>>>
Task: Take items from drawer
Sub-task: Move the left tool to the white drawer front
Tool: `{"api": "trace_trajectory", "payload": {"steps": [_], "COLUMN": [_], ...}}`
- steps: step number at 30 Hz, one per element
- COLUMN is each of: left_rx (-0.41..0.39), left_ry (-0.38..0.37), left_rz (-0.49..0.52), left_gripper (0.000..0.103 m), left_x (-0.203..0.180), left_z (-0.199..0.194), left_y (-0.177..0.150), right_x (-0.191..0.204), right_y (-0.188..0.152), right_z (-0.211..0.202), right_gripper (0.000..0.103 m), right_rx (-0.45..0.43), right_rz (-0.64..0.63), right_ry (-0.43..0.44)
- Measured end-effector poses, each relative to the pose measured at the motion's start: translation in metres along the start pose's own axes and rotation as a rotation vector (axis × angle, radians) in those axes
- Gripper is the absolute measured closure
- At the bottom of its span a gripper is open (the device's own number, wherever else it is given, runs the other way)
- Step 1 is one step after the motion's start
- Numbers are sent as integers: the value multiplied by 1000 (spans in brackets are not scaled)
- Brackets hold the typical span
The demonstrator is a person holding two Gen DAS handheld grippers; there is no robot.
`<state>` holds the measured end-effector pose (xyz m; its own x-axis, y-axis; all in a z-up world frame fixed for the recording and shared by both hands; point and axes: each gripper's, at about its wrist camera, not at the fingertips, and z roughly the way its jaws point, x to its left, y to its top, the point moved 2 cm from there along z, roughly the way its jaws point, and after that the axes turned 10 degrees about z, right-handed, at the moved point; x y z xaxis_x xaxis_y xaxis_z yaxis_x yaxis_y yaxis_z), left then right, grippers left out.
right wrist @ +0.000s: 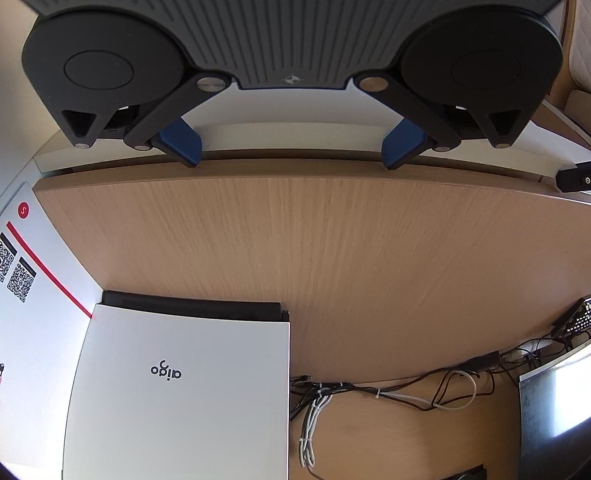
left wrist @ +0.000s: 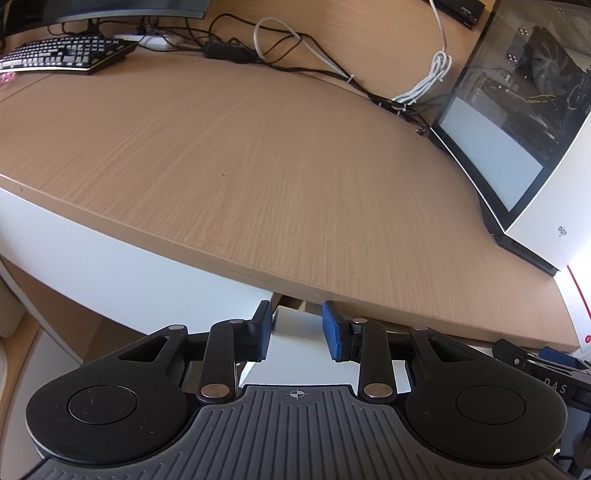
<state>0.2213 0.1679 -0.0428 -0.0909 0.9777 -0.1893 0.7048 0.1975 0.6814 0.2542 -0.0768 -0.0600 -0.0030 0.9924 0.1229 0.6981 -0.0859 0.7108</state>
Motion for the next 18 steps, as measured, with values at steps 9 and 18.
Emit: {"api": "trace_trajectory", "payload": {"steps": [9, 18], "left_rx": [5, -8], "left_ry": [-11, -16], "left_rz": [8, -54], "left_gripper": [70, 78], "left_x": [1, 10], "left_z": [-3, -5], "left_y": [-2, -4], "right_x": [1, 3], "right_y": [2, -5], "right_z": [0, -4], "right_gripper": [0, 0], "right_rx": [54, 42], "right_rz": [2, -24], "right_ry": [-16, 13]}}
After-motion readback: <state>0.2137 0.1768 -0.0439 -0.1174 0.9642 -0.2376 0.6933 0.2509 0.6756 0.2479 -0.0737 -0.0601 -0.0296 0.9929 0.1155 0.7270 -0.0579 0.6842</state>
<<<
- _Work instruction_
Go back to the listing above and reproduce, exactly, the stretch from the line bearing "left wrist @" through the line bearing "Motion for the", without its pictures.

- _Result for this exercise_
left wrist @ +0.000s: 
<state>0.2213 0.1679 -0.0428 -0.0909 0.9777 -0.1893 0.7048 0.1975 0.6814 0.2542 -0.0768 -0.0600 -0.0030 0.9924 0.1229 0.6981 -0.0859 0.7108</state>
Motion for the next 18 steps, as measured, with values at steps 9 and 18.

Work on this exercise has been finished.